| Dia: 19.06.2009 14h00 - Possessão (Andrezj Zulawski, Alemanha, 1981)
Quais os motivos que podem levar uma bela e jovem mulher, casada e com um filho pequeno, a abandonar seu lar e se desinteressar por tudo que concerne à família? Um amante, claro. Essa é a primeira suspeita do marido da protagonista, neste filme de terror rarefeito no qual abundam as sugestões e escasseiam as certezas. Porque as coisas podem ser infinitamente mais complicadas, e o fim de uma história de amor nunca foi algo simples. O diretor Andrezj Zulawski, aliás, confessou ter se inspirado nas experiências vividas em seu próprio casamento para delinear o roteiro, que também é da sua autoria. O tal amante, por exemplo, neste caso talvez tenha tentáculos - e muitos! - em vez de meros braços e pernas. Mas também pode ocorrer que os monstros gosmentos sejam apenas metafóricos. Ou não. Tudo acontece numa Berlim fria e distorcida, quase deserta, alguns anos antes da queda do muro. A direção corre por conta de um polonês obrigado ao exílio, e todos os diálogos são em inglês. O autor australiano Sam Neill acompanha muito bem a perturbadora atuação da francesa Isabelle Adjani, que foi premiada no Festival de Cannes por este trabalho. Os sons, as cores e os ângulos inusitados ecoam os gestos insensatos e os movimentos automatizados destes personagens possuídos pela dor, num clima bizarro que se intui prenhe de insinuações.
Faixa etária: 18 anos
17h30 - ConferênciaErick Felinto
Possui graduação em Comunicação Social pela Universidade do Estado do Rio de Janeiro (1990), mestrado em Comunicação pela Universidade Federal do Rio de Janeiro (1993), especialização (ABD) pela Universidade da California, Los Angeles em Línguas e Literaturas Românicas (1997) e doutorado em Letras pela Universidade do Estado do Rio de Janeiro (1998). É autor dos livros "A Religião das Máquinas: Ensaios sobre o Imaginário da Cibercultura" (Sulina, 2005), "Passeando no Labirinto: Textos sobre as Tecnologias e Materialidades da Comunicação" (EDIPUCRS, 2006), "Silêncio de Deus, Silêncio dos Homens: Babel e a Sobrevivência do Sagrado na Literatura Moderna" (Sulina, 2008) e "A Imagem Espectral: Comunicação, Cinema e Fantasmagoria Tecnológica" (Ateliê Editorial, 2008). Pesquisador do CNPq e professor adjunto da Universidade do Estado do Rio de Janeiro, onde leciona no Programa de Pós-Graduação em Comunicação Social. É Presidente da Associação Nacional de Programas de Pós-Graduação (Compós) e membro do Conselho Científico da Sociedade Brasileira de Estudos de Cinema (Socine).

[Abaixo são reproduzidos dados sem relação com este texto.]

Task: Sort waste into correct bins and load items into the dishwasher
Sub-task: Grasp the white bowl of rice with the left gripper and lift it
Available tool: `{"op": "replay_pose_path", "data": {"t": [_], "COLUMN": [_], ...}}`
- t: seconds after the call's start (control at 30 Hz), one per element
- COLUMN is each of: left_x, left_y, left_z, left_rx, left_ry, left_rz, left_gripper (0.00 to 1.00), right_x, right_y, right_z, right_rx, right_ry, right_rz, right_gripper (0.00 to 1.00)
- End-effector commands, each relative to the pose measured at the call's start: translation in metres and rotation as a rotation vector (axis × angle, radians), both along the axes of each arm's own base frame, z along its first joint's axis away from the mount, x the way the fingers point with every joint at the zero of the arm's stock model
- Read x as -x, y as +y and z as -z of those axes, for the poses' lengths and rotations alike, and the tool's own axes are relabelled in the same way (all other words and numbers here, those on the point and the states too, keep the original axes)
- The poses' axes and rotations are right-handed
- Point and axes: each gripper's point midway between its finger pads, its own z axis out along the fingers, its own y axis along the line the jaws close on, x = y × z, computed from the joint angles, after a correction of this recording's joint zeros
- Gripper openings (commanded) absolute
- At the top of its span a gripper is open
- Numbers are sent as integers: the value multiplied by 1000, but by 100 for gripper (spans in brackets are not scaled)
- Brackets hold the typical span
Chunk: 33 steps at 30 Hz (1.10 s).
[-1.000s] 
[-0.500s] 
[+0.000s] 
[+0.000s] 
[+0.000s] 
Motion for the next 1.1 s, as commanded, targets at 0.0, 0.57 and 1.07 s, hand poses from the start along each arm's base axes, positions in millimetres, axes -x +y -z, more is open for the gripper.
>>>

18h30 - Nosferatu (Werner Herzog, Alemanha, 1979)
Trata-se de uma homenagem àquele que talvez seja o maior filme alemão de todos os tempos: o Nosferatu de Friedrich Wilhelm Murnau, uma obra-prima do cinema mudo lançada em 1922. Que, por sua vez, é uma releitura da famosa lenda do Conde Drácula. Na versão de Herzog, a ênfase recai no personagem de Lucy, belamente interpretado por Isabelle Adjani. Já o célebre vampiro assume a pele de Klaus Kinski, um ser romanticamente atormentado pela sede de sangue e pela condenação a viver por toda a eternidade. Assim como acontece na obra máxima do expressionismo alemão que este filme homenageia, aqui também a beleza das imagens impressiona e toma conta da tela inteira, com uma parcimoniosa atmosfera onírica plena de sombras e contrastes. A peste e os ratos desolam a cidade enquanto o sangue jorra na contraluz. E a trilha sonora acompanha o clima denso e dissonante, nesta sombria tragédia sobre as misérias da condição humana.